Les romans musicaux, lorsqu’ils sont crédibles et exaltants, dispensent une solide notoriété à leur auteur. Il faut pour cela qu’ils soient validés par des lecteurs concernés, car eux seuls savent apprécier leur crédibilité en jugeant de l’exactitude, voire de la véracité du récit. La cohérence des ouvrages de John King ou de Nik Cohn, notamment, provient de leur expérience, de leur sensibilité, et de leur talent à retranscrire des émotions mélodiques.
Récemment réédité aux éditions 10/18, Grégoire Hervier a signé avec son troisième ouvrage un roman noir captivant, qui l’intronise de fait dans le cercle restreint des écrivains rock.
Thomas, journaliste et musicien féru de rock, effectue une pige dans un magasin de guitares renommé de Pigalle. Envoyé en Ecosse pour effectuer une livraison pour un client de très haut standing, il se voit confier par celui-ci une mission à un million de dollars : prouver l’existence d’un modèle mythique de guitare Gibson datant de 1957, la fameuse Moderne. Ce commanditaire énigmatique prétend s’être fait dérober l’un des trois exemplaires de cet instrument fantasmagorique. Il précipite dès lors Thomas dans un road movie planétaire qui le mènera aux confins de l’histoire du rock n’roll.
A la lecture de Vintage, son inspiration, sa précision, et sa façon de faire groover le récit font de ce livre un polar passionnant. Les musiciens les plus avertis ne devraient pas douter de l’exactitude des faits, des références et de leurs détails tant l’écriture de cette histoire semble avoir été documenté. L’auteur y fait preuve d’une grande connaissance de la culture du rock. La précision dans la description des instruments semble provenir de sa passion pour ces objets de créations, qui dépassent du cadre musical pour frayer dans celui des collectionneurs. Il nous offre ainsi avec délectation une approche originale de l’univers des fans des guitares.

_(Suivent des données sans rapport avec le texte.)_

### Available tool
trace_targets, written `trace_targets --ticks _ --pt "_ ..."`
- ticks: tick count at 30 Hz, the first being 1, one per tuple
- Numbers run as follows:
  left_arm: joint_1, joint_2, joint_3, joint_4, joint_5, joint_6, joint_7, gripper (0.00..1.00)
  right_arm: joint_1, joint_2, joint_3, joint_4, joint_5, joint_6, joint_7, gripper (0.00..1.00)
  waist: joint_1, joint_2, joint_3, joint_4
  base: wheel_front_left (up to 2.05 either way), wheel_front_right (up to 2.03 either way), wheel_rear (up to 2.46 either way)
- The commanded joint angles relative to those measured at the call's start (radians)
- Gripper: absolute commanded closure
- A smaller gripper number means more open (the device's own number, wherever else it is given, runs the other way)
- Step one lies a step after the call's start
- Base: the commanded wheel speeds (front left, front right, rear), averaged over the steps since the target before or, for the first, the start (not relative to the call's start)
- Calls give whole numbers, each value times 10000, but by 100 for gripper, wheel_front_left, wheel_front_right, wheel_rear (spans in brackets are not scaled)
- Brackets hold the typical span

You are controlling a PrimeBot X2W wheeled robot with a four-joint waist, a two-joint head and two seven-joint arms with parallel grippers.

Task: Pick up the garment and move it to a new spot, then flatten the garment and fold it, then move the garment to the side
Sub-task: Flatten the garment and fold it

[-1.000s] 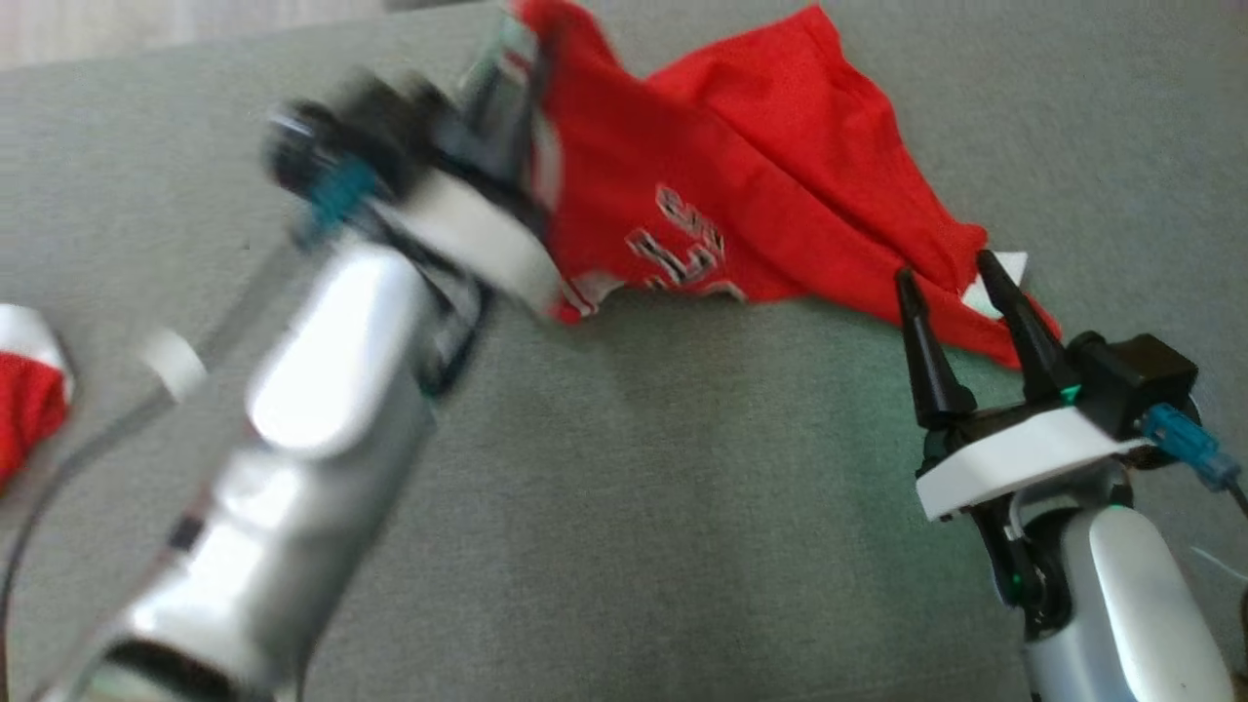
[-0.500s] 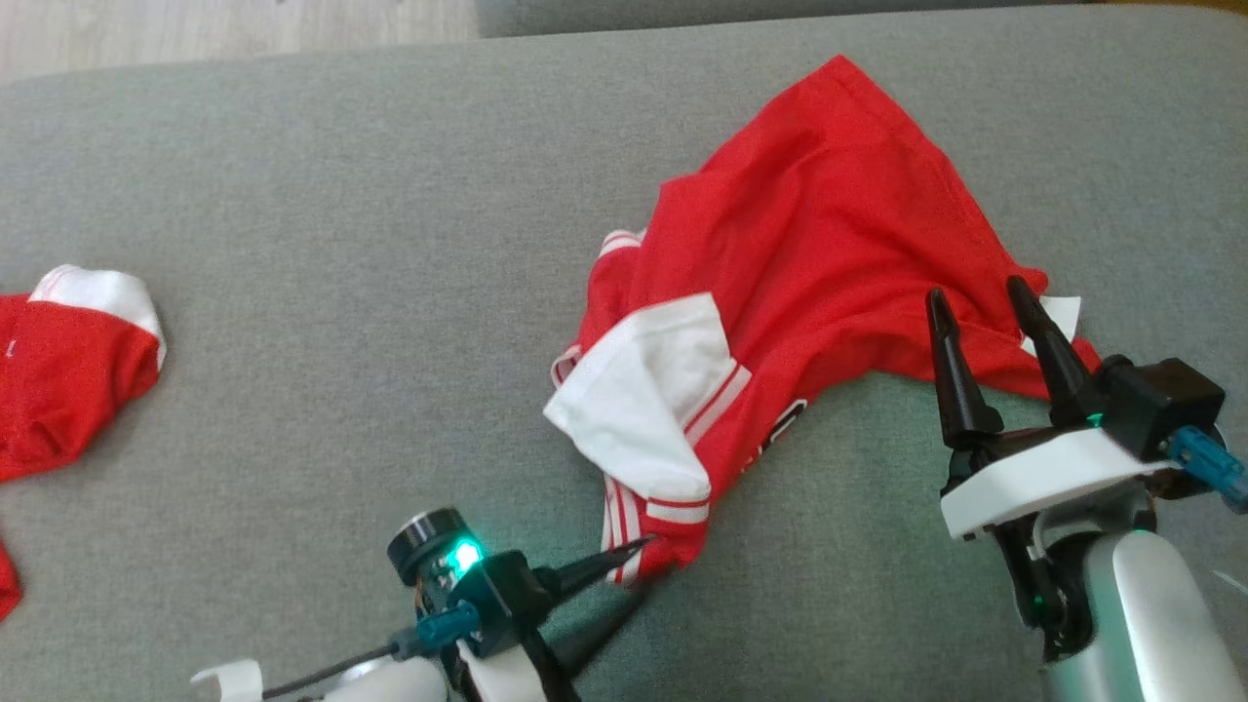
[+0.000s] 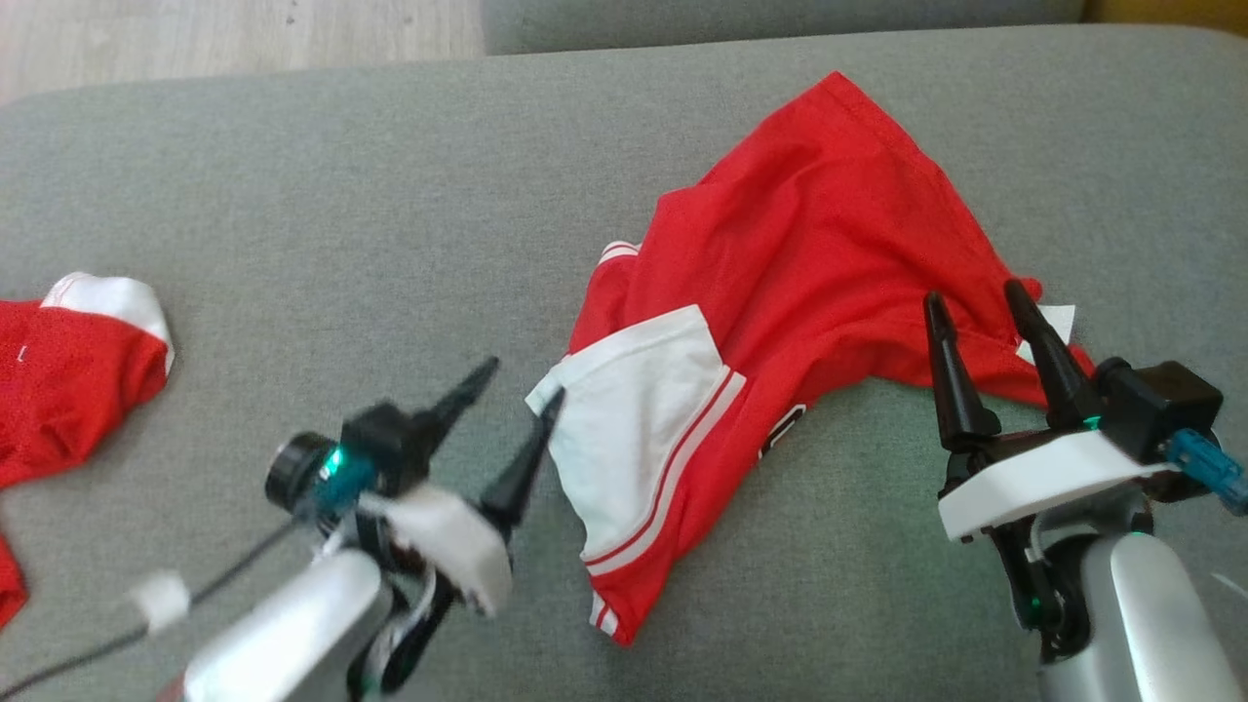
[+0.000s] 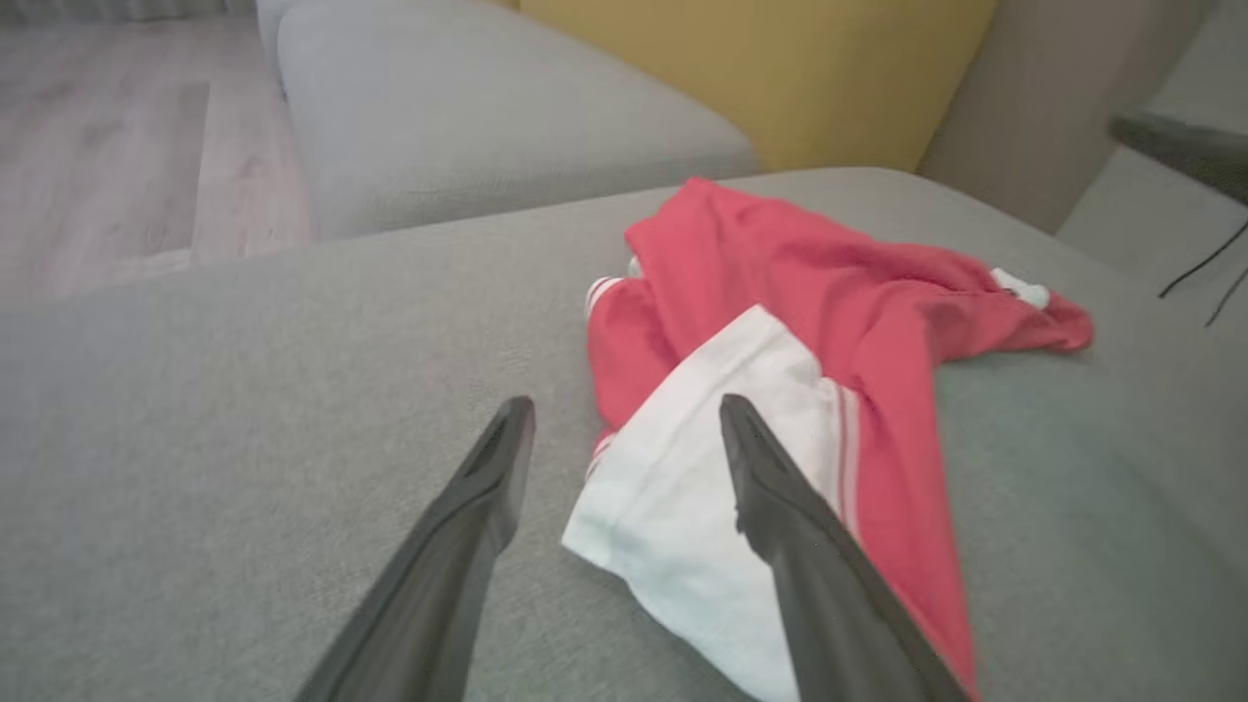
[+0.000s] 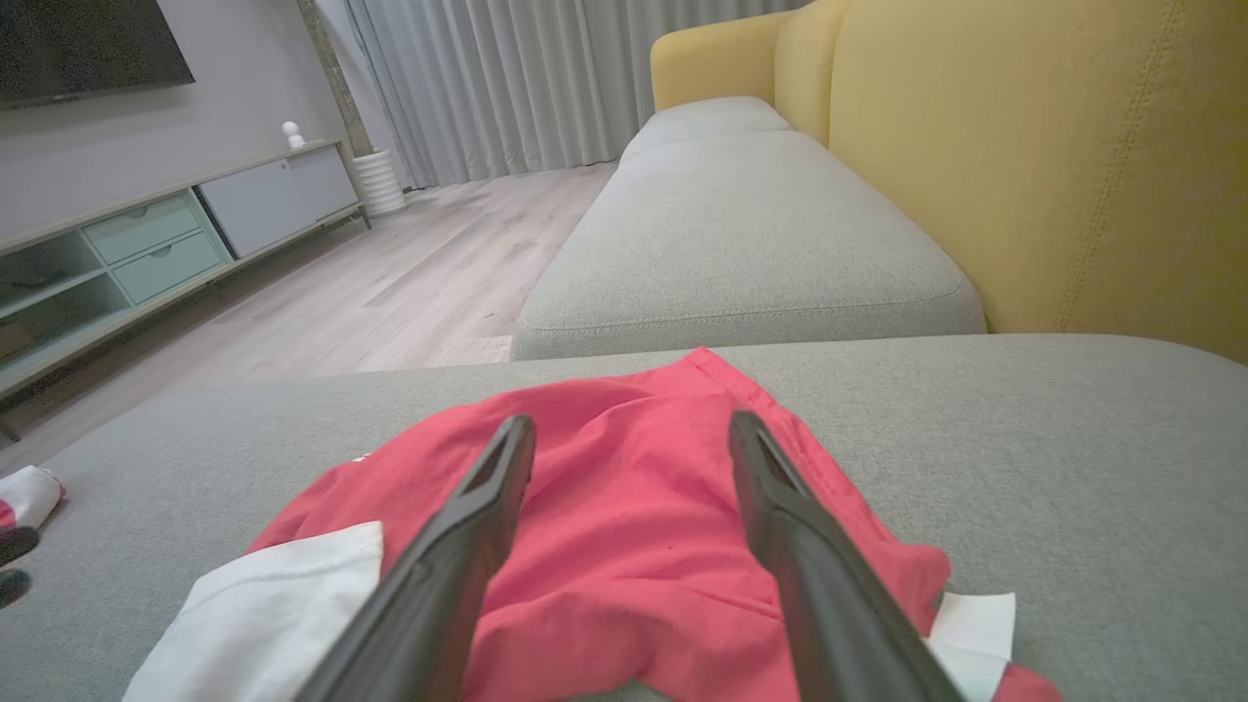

En groupe, il émane de l’exécution de riffs au long cours une acuité acérée des subtilités de la pratique du rock. Fort de cette expérience, Grégoire Hervier parvient à retranscrire avec exactitude des rapports et des liens psychologiques entre plusieurs musiciens. Sur le ton original d’une trame de roman noir, il parcourt l’histoire du rock anglo-saxon depuis les années 50, de sa genèse dans le sud profond américain jusqu’aux joutes rigoristes des forums internet actuels. Cet érudit déroule son histoire avec toute la passion et la fibre musicale qui l’animent. Il met en scène des personnages fictifs qu’il mêle à des événements réels. En donnant vie à Li Grand Zombi, un guitariste de blues albinos, il effectue une démonstration de la filiation entre blues et métal, via les expérimentations psychédéliques et les progrès techniques du matériel musical des années 50 et 60.
Captivant par sa nature, ce polar rock engendre donc son lot de connaissances. L’on peut ainsi y découvrir la méthode d’enregistrement de Les Paul. Dans les années 40, ce guitariste américain concepteur de guitare eut l’idée géniale d’enregistrer plusieurs parties de guitares en rejouant sur un acétate diffusé simultanément sur un phonographe. Les enregistreurs multipistes n’existaient pas encore, et cette ingénieuse méthode d’overdub pouvait opportunément permettre de superposer les parties musicales. Les mélomanes adeptes des vinyles pourraient aussi apprendre dans Vintage le procédé du sillon fermé, constituant une boucle cohérente sur un disque gravé, qui permet à celui-ci de jouer harmonieusement une séquence musicale infini.
Avec ses personnages pittoresques, ses dialogues truculents, et une salvatrice transmission d’émotions, Grégoire Hervier parvient à séduire le grand public tout aussi bien que les spécialistes de riffs distordus. Il décline au fil de ce polar sa conception de l’esprit du rock, nous livrant avec justesse, au détour de ses tribulations romanesques, sa définition du blues : une ’’ forme d’existentialisme avec beaucoup d’esprit, mais dépourvu de prétention et basé sur la sincérité du cœur’’.